### Work request
Write out every line below that contains "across".

BEGIN Records

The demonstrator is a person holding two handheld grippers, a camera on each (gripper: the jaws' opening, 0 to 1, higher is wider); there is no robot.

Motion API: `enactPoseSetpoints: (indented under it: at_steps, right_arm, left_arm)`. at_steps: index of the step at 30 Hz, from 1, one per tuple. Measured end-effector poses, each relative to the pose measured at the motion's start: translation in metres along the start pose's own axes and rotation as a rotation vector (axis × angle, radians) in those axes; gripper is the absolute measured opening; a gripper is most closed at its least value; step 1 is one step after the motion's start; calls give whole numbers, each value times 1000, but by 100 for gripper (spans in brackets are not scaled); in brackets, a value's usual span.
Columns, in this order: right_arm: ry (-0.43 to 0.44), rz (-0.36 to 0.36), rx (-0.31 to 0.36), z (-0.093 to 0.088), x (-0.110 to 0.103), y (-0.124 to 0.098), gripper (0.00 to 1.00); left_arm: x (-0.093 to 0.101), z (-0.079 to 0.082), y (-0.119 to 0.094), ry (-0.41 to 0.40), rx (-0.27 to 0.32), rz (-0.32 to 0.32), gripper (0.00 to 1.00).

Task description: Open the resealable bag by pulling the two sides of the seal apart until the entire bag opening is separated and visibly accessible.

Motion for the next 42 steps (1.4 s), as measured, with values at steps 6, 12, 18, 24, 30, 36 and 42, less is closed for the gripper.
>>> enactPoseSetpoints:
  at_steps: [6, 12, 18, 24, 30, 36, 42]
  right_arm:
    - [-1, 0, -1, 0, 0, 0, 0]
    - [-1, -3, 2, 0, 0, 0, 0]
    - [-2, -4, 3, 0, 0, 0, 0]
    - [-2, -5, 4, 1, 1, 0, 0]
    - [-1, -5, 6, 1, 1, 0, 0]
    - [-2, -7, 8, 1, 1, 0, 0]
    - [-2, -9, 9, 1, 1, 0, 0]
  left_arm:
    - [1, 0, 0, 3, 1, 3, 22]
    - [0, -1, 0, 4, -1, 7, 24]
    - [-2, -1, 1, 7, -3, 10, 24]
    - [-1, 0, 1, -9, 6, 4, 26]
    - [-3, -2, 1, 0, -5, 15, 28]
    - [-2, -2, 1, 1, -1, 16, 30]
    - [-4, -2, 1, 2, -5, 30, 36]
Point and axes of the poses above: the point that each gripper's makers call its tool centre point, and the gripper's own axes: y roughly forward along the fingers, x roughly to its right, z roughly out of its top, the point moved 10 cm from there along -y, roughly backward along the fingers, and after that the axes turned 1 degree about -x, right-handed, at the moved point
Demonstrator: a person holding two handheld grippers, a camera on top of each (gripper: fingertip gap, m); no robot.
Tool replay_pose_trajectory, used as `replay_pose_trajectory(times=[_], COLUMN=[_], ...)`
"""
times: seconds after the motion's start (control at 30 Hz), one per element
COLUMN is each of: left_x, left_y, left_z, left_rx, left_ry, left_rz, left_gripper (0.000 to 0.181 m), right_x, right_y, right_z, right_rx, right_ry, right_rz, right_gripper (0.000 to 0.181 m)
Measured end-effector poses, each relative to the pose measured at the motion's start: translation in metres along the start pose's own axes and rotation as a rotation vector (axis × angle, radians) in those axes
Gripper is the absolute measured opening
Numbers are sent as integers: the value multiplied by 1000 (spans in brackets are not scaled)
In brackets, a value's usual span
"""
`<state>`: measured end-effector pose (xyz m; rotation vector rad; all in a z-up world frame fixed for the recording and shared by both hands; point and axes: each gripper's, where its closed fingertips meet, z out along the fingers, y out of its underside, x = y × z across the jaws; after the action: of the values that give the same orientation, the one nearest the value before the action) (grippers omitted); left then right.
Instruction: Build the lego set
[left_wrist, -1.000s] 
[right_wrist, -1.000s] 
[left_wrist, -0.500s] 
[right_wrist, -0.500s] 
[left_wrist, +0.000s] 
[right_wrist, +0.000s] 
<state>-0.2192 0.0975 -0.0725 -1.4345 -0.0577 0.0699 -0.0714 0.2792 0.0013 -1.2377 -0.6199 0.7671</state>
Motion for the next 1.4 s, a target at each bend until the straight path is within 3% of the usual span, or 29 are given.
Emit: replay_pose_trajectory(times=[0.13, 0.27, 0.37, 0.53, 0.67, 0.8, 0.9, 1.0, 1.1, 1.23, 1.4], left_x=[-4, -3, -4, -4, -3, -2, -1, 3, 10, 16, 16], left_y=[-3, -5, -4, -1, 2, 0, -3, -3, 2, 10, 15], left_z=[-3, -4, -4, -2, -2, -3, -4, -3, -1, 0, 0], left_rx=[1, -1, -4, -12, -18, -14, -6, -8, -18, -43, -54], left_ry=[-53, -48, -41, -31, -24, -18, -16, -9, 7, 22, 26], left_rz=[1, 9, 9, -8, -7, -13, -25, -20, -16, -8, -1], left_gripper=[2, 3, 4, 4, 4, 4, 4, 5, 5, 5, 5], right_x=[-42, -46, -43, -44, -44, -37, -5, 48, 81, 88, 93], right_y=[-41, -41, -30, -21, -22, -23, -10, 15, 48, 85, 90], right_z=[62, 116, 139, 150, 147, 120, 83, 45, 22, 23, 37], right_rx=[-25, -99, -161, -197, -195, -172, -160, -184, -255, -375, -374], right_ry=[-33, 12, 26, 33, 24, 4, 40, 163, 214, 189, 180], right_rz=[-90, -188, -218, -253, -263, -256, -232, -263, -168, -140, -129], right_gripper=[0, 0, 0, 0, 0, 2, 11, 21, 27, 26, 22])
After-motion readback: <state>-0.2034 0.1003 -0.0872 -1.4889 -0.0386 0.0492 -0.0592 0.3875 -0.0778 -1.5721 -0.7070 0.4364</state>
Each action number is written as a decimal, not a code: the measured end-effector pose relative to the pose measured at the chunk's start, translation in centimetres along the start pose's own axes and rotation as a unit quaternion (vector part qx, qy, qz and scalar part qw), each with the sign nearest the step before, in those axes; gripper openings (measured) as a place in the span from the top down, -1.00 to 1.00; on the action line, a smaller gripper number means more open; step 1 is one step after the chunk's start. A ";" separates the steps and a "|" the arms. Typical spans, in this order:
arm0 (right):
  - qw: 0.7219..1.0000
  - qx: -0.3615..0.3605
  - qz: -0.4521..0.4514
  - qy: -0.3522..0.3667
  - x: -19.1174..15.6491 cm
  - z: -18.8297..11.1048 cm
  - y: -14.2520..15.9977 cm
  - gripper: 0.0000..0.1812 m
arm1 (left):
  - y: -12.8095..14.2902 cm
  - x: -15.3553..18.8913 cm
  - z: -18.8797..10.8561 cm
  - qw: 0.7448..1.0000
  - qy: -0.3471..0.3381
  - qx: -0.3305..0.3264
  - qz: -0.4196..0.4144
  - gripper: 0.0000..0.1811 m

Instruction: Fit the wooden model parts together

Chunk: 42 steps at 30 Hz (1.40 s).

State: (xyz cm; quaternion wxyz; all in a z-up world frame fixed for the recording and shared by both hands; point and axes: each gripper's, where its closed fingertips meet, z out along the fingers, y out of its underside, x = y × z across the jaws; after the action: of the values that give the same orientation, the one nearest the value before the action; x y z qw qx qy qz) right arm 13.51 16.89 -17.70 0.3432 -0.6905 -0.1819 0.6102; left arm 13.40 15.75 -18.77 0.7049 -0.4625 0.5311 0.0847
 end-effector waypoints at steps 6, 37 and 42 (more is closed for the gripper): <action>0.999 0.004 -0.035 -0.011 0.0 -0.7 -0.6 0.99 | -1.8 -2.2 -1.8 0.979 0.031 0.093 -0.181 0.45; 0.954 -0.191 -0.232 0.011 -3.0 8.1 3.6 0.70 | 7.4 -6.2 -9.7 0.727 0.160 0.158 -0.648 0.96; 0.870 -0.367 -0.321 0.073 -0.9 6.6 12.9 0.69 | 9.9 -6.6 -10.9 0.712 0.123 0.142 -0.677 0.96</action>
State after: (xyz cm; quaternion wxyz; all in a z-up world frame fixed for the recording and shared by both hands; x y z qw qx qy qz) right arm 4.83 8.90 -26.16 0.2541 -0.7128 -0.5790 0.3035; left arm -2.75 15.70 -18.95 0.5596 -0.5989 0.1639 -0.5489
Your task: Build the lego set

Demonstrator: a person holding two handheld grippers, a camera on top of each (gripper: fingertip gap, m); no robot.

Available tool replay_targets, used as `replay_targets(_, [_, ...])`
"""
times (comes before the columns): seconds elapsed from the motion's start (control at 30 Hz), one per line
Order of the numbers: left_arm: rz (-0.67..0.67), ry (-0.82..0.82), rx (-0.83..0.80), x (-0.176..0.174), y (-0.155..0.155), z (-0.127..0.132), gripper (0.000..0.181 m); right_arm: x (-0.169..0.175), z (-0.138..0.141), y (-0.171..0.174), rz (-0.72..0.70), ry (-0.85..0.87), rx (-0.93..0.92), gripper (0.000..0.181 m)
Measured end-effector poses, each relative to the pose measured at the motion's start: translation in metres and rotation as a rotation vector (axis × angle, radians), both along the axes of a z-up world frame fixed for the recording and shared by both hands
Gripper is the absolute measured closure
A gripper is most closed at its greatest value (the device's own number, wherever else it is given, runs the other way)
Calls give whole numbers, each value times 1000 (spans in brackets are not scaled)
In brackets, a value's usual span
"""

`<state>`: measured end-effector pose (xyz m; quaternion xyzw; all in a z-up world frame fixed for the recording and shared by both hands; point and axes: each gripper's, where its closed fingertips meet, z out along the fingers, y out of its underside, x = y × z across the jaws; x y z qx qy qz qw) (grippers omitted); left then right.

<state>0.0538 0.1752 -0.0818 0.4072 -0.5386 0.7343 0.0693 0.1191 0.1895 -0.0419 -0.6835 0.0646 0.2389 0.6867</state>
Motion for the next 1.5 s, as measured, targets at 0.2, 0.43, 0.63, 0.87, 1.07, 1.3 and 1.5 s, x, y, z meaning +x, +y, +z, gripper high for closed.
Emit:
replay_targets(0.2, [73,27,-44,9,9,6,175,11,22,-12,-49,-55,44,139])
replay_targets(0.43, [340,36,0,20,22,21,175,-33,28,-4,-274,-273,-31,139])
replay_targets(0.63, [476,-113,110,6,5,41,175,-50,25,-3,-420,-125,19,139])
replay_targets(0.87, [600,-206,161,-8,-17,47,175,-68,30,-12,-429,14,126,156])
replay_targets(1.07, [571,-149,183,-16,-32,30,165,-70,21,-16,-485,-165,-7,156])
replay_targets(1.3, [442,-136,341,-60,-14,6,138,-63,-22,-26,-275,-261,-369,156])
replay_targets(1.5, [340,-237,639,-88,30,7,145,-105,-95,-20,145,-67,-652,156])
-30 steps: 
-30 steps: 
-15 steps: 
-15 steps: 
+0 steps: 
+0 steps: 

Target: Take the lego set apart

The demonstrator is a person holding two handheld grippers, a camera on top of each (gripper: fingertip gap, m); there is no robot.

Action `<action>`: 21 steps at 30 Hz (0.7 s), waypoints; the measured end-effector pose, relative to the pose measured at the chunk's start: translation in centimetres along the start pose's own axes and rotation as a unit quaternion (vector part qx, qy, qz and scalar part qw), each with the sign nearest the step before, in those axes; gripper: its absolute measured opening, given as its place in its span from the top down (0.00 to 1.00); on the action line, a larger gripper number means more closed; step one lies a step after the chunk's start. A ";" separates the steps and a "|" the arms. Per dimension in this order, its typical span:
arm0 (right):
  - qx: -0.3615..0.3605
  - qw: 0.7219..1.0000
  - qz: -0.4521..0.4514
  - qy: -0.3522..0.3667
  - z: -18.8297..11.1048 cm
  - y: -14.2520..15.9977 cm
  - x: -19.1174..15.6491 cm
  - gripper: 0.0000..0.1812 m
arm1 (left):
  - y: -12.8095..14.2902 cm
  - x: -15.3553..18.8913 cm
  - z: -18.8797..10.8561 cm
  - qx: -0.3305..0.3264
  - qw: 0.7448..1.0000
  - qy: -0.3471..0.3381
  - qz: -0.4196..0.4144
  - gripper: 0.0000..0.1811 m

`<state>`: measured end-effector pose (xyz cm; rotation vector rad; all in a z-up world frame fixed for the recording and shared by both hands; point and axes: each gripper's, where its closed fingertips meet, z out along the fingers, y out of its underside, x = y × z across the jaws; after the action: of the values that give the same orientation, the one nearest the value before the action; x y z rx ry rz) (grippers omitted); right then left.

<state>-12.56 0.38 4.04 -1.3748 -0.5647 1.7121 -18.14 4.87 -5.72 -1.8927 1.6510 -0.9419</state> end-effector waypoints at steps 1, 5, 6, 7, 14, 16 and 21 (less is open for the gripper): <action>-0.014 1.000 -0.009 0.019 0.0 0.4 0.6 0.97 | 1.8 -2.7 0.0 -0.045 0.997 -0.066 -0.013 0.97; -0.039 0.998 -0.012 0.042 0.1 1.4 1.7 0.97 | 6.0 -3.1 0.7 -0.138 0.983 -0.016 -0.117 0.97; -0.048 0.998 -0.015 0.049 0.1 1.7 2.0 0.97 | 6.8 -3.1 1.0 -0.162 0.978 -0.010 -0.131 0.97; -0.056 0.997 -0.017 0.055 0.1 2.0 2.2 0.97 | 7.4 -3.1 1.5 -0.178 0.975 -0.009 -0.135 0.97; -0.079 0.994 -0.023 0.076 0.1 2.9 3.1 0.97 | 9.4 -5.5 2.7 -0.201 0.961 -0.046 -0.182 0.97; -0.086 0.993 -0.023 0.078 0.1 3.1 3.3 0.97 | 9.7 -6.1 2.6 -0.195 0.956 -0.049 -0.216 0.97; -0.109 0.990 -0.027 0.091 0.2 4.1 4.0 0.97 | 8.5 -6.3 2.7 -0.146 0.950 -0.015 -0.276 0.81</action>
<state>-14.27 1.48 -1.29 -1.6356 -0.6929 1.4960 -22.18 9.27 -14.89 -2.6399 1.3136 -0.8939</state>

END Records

### Exercise result
`<state>`: measured end-effector pose (xyz m; rotation vector rad; all in a z-up world frame fixed for the recording and shared by both hands; point and axes: each gripper's, where its closed fingertips meet, z out along the fingers, y out of its underside, x = y × z across the jaws; after the action: of the values that give the same orientation, the one nearest the value before the action) (grippers omitted); left then right.
State: (xyz cm; quaternion wxyz; all in a z-up world frame fixed for the recording and shared by both hands; point and axes: each gripper's, where its closed fingertips meet, z out along the fingers, y out of its underside, x = y × z across the jaws; after the action: of the values that give the same orientation, the one nearest the value before the action; x y z qw qx qy qz) right arm 13.51 16.89 -17.70 0.3432 -0.6905 -0.1819 0.6102; left arm 13.40 15.75 -18.77 0.7049 -0.4625 0.5311 0.0847
`<state>`: measured end-effector pose (xyz m; quaternion xyzw; all in a z-up world frame fixed for the recording and shared by both hands; point and axes: each gripper's, where its closed fingertips meet, z out along the fingers, y out of its underside, x = y × z across the jaws; x y z qx qy qz qw) (grippers omitted); left then right.
`<state>`: measured end-effector pose (xyz cm; rotation vector rad; all in a z-up world frame fixed for the recording and shared by both hands; point and axes: each gripper's, where its closed fingertips meet, z out along the fingers, y out of its underside, x = y × z across the jaws; after the action: of the values that give the same orientation, the one nearest the value before the action; x y z rx ry rz) (grippers omitted); right then left.

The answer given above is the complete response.